Lucien Georges Bazor (1889–1974) was Chief Engraver at the Paris mint from 1930 to 1958. He was born in Paris in 1889 and initially studied under his father, Albert Bazor. Bazor later became the pupil of Patey at the École nationale supérieure des Beaux-Arts. He won the Grand Prix de Rome in 1923 for his engraving.

Bazor is best known for his design of the 5 franc piece 1933, known at the time as the "Bedoucette" (after the contemporary Minister of Finance), now known as "Bazor". This smallish copper-nickel coin was generally rejected by the French public as too far away from the previous, large silver pieces. It was quickly replaced by the much larger and twice as heavy 5 francs Lavrillier. His 100 franc pieces 1929–1936 did not circulate, but were used as a convenient way to hoard gold. He also designed controversial pieces for Vichy France: 1 franc 1942 and 1943–1944 and 2 francs 1943–1944 with the double-edged Francisque and 5 francs with Marshal Philippe Pétain. The latter did not circulate as most copies produced were lost due to Allied bombing.
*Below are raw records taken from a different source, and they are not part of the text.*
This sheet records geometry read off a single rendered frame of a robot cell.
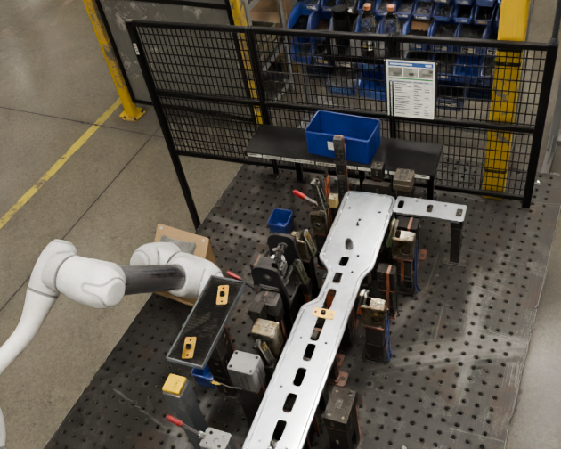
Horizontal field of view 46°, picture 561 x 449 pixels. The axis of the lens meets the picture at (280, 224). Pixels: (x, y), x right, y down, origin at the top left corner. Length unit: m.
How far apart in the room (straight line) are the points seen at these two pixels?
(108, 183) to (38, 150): 0.83
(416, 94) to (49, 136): 3.46
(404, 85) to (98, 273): 1.53
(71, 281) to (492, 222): 1.90
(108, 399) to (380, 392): 1.09
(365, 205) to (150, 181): 2.31
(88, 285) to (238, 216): 1.34
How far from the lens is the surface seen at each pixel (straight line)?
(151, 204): 4.59
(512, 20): 2.72
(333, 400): 2.21
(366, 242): 2.65
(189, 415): 2.30
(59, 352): 4.00
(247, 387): 2.29
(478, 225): 3.16
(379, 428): 2.53
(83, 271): 2.13
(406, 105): 2.96
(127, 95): 5.36
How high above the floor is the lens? 2.95
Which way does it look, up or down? 45 degrees down
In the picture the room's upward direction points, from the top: 12 degrees counter-clockwise
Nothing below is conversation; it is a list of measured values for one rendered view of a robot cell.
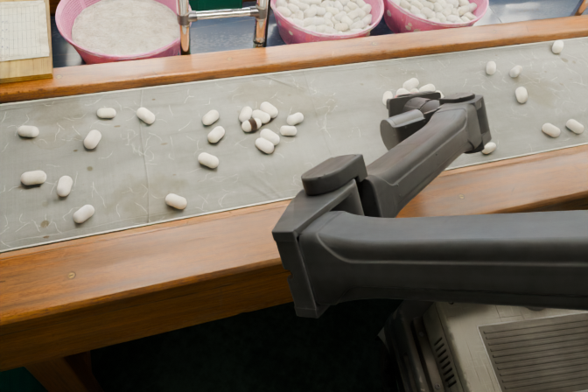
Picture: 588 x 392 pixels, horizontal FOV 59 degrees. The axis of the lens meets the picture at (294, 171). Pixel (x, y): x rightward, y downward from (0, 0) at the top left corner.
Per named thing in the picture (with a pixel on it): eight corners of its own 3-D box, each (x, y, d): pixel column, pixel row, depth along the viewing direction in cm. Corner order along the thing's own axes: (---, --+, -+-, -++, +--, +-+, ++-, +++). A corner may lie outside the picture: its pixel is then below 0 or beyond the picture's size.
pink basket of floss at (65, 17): (217, 43, 118) (217, 8, 110) (137, 112, 103) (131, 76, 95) (125, -4, 124) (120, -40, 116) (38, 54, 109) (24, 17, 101)
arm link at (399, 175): (365, 287, 47) (335, 176, 45) (315, 283, 51) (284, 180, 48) (499, 146, 79) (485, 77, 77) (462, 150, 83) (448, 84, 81)
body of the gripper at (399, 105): (384, 98, 92) (404, 101, 85) (435, 90, 95) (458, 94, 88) (386, 134, 94) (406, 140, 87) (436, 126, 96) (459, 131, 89)
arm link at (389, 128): (491, 148, 77) (479, 92, 76) (423, 171, 75) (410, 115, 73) (446, 141, 89) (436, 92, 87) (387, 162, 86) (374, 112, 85)
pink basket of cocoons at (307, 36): (395, 45, 126) (408, 11, 118) (311, 84, 114) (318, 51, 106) (325, -14, 137) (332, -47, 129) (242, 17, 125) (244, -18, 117)
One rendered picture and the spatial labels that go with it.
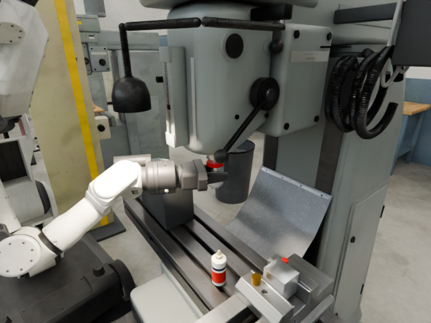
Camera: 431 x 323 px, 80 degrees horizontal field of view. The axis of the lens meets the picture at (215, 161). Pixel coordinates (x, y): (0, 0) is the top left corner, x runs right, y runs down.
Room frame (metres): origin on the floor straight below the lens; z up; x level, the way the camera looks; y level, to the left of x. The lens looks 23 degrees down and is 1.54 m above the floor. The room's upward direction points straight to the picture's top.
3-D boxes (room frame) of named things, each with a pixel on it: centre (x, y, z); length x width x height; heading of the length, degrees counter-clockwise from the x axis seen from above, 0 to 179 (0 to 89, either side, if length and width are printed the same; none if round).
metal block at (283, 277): (0.44, -0.15, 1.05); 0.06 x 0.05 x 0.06; 37
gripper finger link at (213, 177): (0.61, 0.00, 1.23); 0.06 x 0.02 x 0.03; 102
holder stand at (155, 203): (0.88, 0.20, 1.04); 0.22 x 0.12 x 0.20; 37
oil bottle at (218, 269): (0.54, -0.01, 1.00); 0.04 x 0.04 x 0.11
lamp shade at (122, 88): (0.51, 0.16, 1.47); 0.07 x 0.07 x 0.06
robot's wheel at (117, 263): (0.95, 0.47, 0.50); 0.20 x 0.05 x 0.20; 46
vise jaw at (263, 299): (0.41, -0.11, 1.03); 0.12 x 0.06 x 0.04; 37
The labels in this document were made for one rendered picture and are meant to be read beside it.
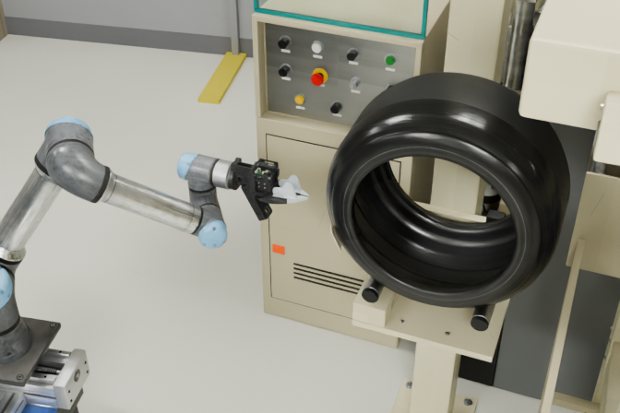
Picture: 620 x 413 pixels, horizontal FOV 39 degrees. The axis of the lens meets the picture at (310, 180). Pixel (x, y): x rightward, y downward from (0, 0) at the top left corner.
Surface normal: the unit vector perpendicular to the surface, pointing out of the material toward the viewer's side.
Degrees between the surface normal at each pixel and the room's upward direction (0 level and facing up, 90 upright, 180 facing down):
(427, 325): 0
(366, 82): 90
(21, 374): 0
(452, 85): 4
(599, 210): 90
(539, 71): 90
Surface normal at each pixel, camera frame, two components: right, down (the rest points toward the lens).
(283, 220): -0.36, 0.54
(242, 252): 0.00, -0.82
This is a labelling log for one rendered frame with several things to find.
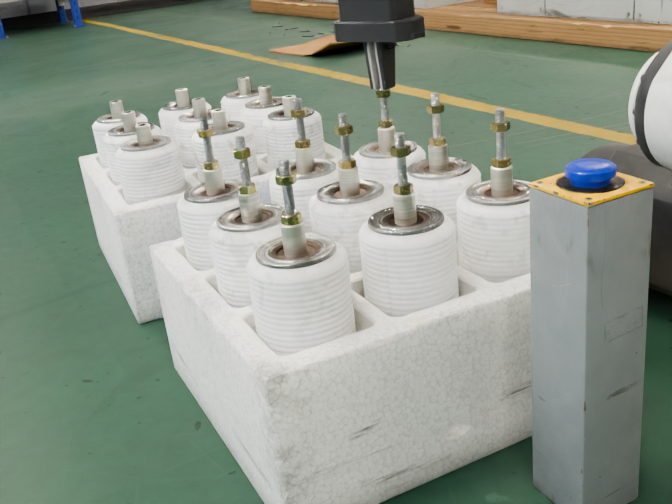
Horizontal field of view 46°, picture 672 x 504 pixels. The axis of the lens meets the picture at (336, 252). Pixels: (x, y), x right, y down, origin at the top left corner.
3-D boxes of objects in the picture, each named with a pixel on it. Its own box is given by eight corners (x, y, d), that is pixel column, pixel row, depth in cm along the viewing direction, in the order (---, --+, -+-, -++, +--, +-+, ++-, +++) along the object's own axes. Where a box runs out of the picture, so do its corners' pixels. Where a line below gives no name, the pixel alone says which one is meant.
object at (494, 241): (446, 341, 92) (437, 193, 85) (511, 316, 96) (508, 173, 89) (499, 376, 84) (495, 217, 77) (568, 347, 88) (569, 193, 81)
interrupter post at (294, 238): (302, 248, 76) (298, 215, 75) (313, 255, 74) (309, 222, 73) (279, 254, 75) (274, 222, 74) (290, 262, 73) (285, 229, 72)
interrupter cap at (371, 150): (376, 142, 108) (375, 137, 108) (427, 145, 104) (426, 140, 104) (348, 159, 102) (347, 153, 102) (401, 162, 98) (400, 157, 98)
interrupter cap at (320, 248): (314, 233, 79) (313, 227, 79) (351, 256, 73) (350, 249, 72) (244, 253, 76) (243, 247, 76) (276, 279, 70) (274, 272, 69)
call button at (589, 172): (591, 177, 67) (591, 153, 66) (626, 188, 64) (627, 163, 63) (554, 188, 66) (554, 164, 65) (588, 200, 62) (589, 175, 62)
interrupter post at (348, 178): (338, 199, 88) (335, 171, 86) (340, 192, 90) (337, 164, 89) (360, 198, 87) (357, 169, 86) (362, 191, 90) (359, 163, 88)
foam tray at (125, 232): (286, 200, 167) (275, 116, 160) (369, 260, 134) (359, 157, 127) (99, 246, 154) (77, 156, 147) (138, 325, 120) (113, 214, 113)
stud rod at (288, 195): (298, 235, 74) (287, 158, 71) (300, 239, 73) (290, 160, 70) (287, 237, 74) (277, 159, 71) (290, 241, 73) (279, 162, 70)
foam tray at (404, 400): (418, 287, 122) (410, 175, 115) (605, 405, 89) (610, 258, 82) (174, 368, 107) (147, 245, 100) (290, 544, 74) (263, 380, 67)
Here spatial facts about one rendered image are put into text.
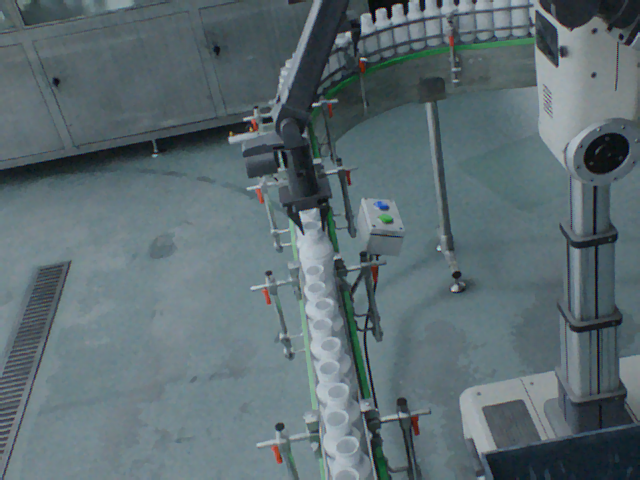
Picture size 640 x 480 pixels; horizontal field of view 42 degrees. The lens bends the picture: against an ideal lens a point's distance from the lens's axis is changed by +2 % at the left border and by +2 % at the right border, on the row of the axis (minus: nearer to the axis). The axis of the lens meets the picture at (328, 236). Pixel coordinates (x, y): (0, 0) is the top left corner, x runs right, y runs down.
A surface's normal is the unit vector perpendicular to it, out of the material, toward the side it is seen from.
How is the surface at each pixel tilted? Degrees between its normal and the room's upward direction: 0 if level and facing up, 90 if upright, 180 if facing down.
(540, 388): 0
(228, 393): 0
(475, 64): 90
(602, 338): 90
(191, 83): 90
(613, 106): 101
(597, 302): 90
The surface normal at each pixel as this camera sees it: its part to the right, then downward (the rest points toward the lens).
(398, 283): -0.18, -0.83
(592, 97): 0.14, 0.67
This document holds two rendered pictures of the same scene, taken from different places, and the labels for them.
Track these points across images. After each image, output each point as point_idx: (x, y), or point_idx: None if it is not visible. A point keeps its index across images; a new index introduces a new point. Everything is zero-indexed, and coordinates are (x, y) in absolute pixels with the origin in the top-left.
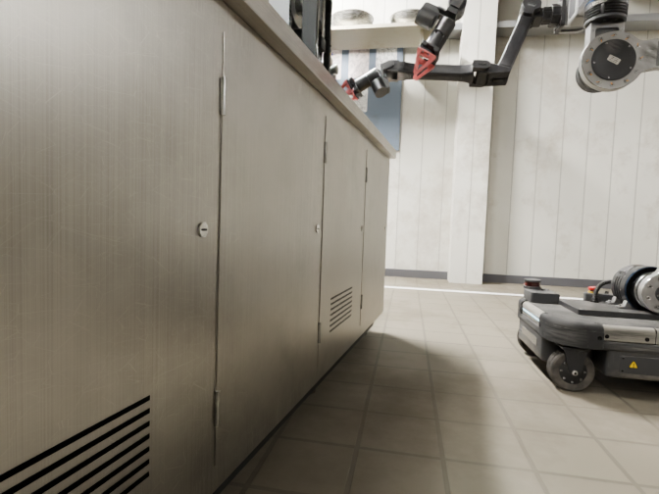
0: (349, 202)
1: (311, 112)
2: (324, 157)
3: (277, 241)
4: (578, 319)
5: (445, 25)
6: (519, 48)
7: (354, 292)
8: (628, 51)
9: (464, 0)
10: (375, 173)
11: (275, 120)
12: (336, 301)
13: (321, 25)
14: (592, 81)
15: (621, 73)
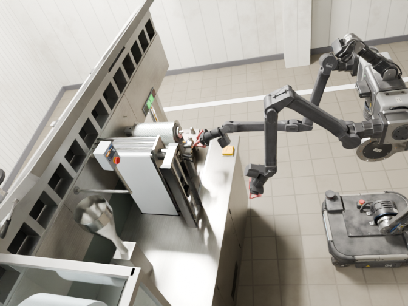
0: (227, 252)
1: None
2: (217, 289)
3: None
4: (346, 247)
5: (265, 180)
6: (319, 104)
7: (237, 257)
8: (387, 146)
9: (275, 170)
10: (232, 189)
11: None
12: (232, 288)
13: (183, 181)
14: (362, 159)
15: (381, 155)
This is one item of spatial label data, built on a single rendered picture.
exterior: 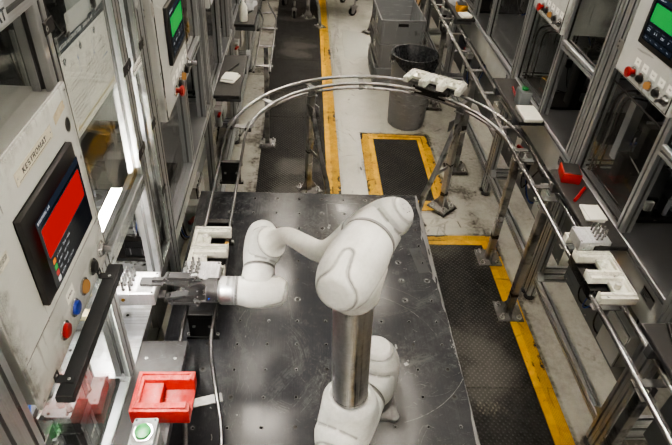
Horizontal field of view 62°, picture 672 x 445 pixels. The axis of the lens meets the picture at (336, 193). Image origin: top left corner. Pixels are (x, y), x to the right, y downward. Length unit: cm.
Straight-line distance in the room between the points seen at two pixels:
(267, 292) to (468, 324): 165
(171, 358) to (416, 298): 99
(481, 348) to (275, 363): 135
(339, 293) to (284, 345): 92
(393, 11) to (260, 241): 416
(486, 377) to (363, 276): 185
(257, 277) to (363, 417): 51
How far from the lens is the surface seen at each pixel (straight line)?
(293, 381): 202
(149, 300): 182
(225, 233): 225
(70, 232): 120
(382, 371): 176
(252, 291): 175
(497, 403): 292
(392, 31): 513
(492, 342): 314
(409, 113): 462
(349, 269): 120
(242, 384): 202
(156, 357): 183
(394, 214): 132
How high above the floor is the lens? 234
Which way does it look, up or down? 37 degrees down
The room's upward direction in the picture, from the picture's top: 4 degrees clockwise
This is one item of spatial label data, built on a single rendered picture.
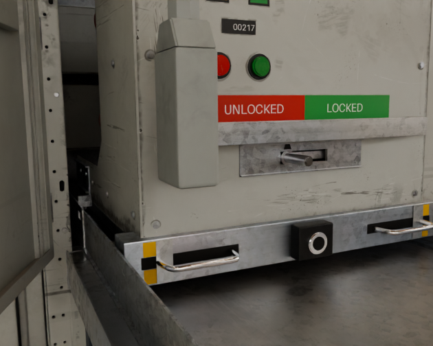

Bazor also designed French colonial coins for
- Cambodia: 10, 20 and 50 Cents 1953, 1959
- French Equatorial Africa: 1, 2 francs 1948
- French Oceania: 50 centimes, 1, 2, 5 francs 1949, 1952
- French Somaliland: 1, 2, 5, 10, 20 francs 1948, 1949
- French West Africa: 1, 2 francs 1948, 1955, 5, 10 francs 1956, 10, 25 francs 1957
- Laos: 10, 20, 50 cents 1952
- Madagascar: 1, 2, 5 francs 1948, 1958, 10, 20 francs 1953
- New Caledonia: 50 centimes, 1, 2 francs 1949, 5 francs 1952
- Réunion: 1, 2, 5 francs 1948, 10, 20 francs 1955
- Saint Pierre et Miquelon: 1, 2 francs 1948
- Vietnam: 10, 20, 50 su 1953

Some of his designs continued to be used until well in the 1970s, but after 1958, they were combined with the owl mark for his successor, Raymond Joly. In addition, Bazor made a large number of patterns. Bazor's antelope design is still used on West African five franc coins to this day.

Lucien Bazor died in 1974. He was buried in Châtenay-Malabry (Hauts de Seine). His grave is decorated with a portrait medal designed by Robert Cochet (1903–1988).